Exercise description: Find every line below where the string "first" shows up, and copy those lines.

================

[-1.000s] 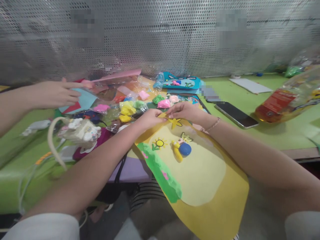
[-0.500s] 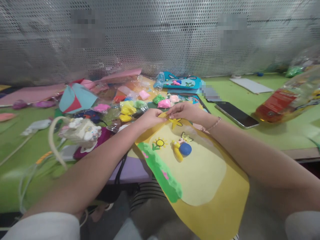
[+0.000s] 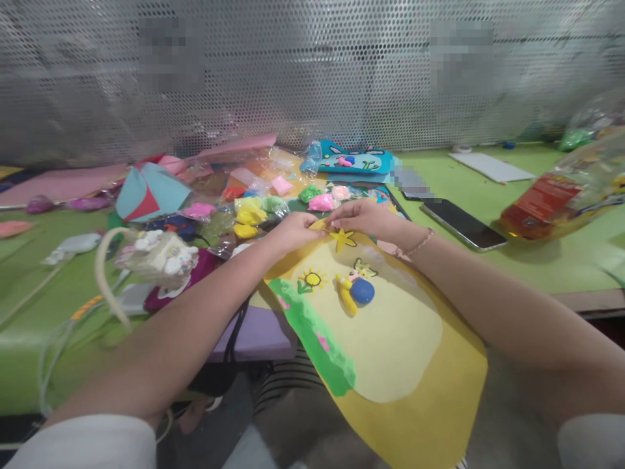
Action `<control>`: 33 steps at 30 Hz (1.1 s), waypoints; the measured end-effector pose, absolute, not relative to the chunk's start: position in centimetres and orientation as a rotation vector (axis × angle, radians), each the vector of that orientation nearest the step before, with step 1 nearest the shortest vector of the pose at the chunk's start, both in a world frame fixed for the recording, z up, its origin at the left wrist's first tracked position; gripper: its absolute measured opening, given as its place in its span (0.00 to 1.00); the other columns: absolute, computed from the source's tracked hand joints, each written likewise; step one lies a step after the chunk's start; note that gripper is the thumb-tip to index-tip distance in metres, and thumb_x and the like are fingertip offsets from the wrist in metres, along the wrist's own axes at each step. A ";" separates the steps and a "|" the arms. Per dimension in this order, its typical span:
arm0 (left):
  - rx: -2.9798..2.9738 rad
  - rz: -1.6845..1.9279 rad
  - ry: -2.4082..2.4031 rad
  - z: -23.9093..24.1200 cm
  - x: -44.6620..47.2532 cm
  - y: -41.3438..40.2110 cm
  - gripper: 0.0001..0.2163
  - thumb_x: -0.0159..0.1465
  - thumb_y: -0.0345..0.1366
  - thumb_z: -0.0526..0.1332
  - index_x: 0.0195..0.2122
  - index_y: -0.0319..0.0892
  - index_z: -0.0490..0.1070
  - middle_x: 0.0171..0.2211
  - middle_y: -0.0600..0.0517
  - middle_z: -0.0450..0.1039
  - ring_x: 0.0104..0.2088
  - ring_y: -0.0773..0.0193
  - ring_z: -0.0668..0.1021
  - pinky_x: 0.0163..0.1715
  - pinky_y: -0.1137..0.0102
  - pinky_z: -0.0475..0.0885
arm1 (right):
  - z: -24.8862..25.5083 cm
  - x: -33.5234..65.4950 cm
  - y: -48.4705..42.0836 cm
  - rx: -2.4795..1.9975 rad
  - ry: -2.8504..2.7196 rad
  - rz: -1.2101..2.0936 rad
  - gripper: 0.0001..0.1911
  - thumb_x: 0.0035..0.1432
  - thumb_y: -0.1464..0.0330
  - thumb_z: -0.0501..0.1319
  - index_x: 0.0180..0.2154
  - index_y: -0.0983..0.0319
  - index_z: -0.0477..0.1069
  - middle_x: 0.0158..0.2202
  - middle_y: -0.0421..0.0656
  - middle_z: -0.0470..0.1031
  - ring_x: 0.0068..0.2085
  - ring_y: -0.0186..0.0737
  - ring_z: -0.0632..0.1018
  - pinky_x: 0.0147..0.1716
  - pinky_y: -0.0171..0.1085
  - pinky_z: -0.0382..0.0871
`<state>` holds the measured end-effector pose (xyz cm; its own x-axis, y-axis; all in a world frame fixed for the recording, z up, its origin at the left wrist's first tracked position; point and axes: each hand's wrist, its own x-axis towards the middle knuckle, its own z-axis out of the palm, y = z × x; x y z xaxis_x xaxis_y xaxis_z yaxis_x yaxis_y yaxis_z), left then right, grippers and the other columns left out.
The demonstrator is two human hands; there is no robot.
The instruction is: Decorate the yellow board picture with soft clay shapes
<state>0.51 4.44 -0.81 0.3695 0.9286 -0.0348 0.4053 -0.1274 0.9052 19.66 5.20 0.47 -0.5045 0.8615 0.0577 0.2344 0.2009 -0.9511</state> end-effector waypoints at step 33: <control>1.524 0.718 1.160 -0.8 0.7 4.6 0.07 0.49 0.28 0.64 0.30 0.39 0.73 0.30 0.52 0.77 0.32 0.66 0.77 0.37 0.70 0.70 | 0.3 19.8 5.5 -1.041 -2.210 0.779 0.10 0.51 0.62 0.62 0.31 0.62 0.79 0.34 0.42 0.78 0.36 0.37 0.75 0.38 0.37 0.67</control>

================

Written response:
Action `<control>`: 33 steps at 30 Hz (1.1 s), waypoints; the measured end-effector pose, absolute, not relative to the chunk's start: position in centimetres and orientation as a rotation vector (axis × angle, radians), each the vector of that orientation nearest the step before, with step 1 nearest the shortest vector of the pose at the chunk's start, both in a world frame fixed for the recording, z up, its origin at the left wrist's first tracked position; gripper: its absolute measured opening, given as its place in its span (0.00 to 1.00); the other columns: absolute, computed from the source's tracked hand joints, each written likewise; step one lies a step after the chunk's start; note that gripper is the thumb-tip to index-tip distance in metres, and thumb_x and the like are fingertip offsets from the wrist in metres, along the wrist's own axes at each step. A ";" separates the steps and a "|" the arms. Per dimension in this order, its typical span:
`<state>` holds the measured end-effector pose (xyz cm; its own x-axis, y-axis; all in a world frame fixed for the recording, z up, its origin at the left wrist's first tracked position; point and axes: each hand's wrist, its own x-axis towards the middle knuckle, its own z-axis out of the palm, y = z × x; x y z xaxis_x xaxis_y xaxis_z yaxis_x yaxis_y yaxis_z), left then right, grippers and the other columns left out.

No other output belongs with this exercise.